AUTHOR=Yu Yan , Xu Wenqiu , Zhang Sufen , Feng Suihua , Feng Feng , Dai Junshang , Zhang Xiao , Tian Peirun , Wang Shunyao , Zhao Zhiguang , Zhao Wenrui , Guan Liping , Qiu Zhixu , Zhang Jianguo , Peng Huanhuan , Lin Jiawei , Zhang Qun , Chen Weiping , Li Huahua , Zhao Qiang , Xiao Gefei , Li Zhongzhe , Zhou Shihao , Peng Can , Xu Zhen , Zhang Jingjing , Zhang Rui , He Xiaohong , Li Hua , Li Jia , Ruan Xiaohong , Zhao Lijian , He Jun TITLE=Non-invasive prediction of preeclampsia using the maternal plasma cell-free DNA profile and clinical risk factors JOURNAL=Frontiers in Medicine VOLUME=11 YEAR=2024 URL=https://www.frontiersin.org/journals/medicine/articles/10.3389/fmed.2024.1254467 DOI=10.3389/fmed.2024.1254467 ISSN=2296-858X ABSTRACT=Background

Preeclampsia (PE) is a pregnancy complication defined by new onset hypertension and proteinuria or other maternal organ damage after 20 weeks of gestation. Although non-invasive prenatal testing (NIPT) has been widely used to detect fetal chromosomal abnormalities during pregnancy, its performance in combination with maternal risk factors to screen for PE has not been extensively validated. Our aim was to develop and validate classifiers that predict early- or late-onset PE using the maternal plasma cell-free DNA (cfDNA) profile and clinical risk factors.

Methods

We retrospectively collected and analyzed NIPT data of 2,727 pregnant women aged 24–45 years from four hospitals in China, which had previously been used to screen for fetal aneuploidy at 12 + 0 ~ 22 + 6 weeks of gestation. According to the diagnostic criteria for PE and the time of diagnosis (34 weeks of gestation), a total of 143 early-, 580 late-onset PE samples and 2,004 healthy controls were included.
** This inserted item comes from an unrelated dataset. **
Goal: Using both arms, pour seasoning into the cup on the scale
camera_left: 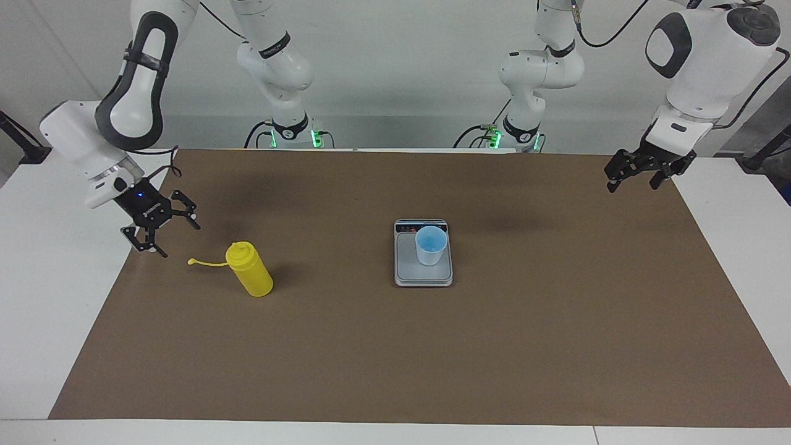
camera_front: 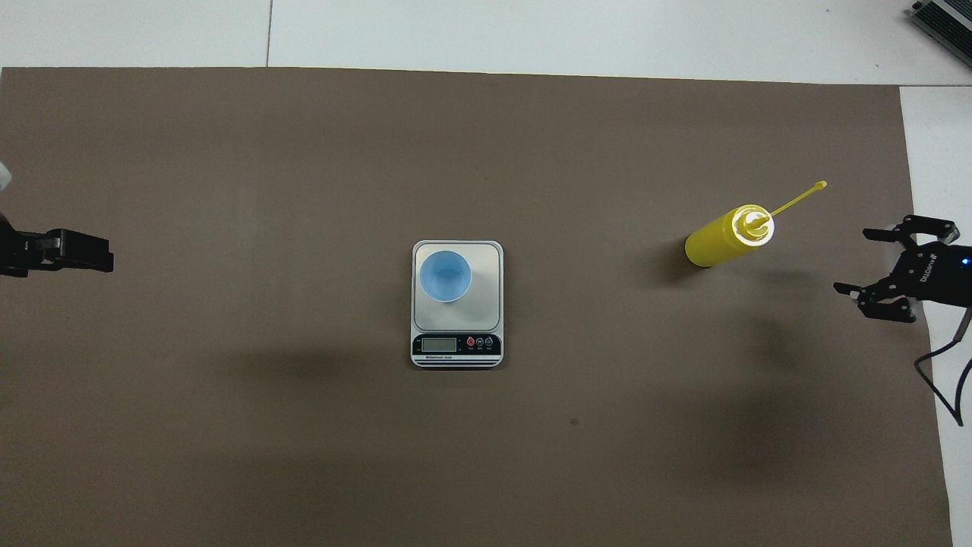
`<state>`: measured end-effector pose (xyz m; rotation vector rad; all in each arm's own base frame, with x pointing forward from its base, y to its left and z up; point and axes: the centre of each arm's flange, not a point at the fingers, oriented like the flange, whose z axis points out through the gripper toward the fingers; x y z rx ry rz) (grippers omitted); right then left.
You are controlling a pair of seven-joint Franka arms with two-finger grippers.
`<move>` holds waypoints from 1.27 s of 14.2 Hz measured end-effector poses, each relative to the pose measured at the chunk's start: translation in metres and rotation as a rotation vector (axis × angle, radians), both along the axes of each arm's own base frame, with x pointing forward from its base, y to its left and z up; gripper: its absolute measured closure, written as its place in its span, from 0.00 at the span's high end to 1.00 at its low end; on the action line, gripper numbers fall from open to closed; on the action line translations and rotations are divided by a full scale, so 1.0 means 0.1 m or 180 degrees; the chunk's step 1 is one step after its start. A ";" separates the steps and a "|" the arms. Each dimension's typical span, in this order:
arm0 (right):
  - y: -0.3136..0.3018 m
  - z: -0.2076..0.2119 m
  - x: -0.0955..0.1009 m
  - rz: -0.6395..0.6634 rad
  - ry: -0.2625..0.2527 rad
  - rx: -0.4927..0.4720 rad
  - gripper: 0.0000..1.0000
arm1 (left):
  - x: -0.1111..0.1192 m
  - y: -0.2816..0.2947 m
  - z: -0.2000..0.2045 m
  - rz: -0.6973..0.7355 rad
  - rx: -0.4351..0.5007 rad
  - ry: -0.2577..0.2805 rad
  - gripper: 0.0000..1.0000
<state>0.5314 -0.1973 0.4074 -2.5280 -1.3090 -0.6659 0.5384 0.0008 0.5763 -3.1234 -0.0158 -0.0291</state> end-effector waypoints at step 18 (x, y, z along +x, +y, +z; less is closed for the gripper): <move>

The wilcoxon rank sum test was used to identify the cfDNA profile for PE prediction. The Fisher’s exact test and Mann–Whitney U-test were used to compare categorical and continuous variables of clinical risk factors between PE samples and healthy controls, respectively. Machine learning methods were performed to develop and validate PE classifiers based on the cfDNA profile and clinical risk factors.

Results

By using NIPT data to analyze cfDNA coverages in promoter regions, we found the cfDNA profile, which was differential cfDNA coverages in gene promoter regions between PE and healthy controls, could be used to predict early- and late-onset PE. Maternal age, body mass index, parity, past medical histories and method of conception were significantly differential between PE and healthy pregnant women. With a false positive rate of 10%, the classifiers based on the combination of the cfDNA profile and clinical risk factors predicted early- and late-onset PE in four datasets with an average accuracy of 89 and 80% and an average sensitivity of 63 and 48%, respectively.

Conclusion

Incorporating cfDNA profiles in classifiers might reduce performance variations in PE models based only on clinical risk factors, potentially expanding the application of NIPT in PE screening in the future.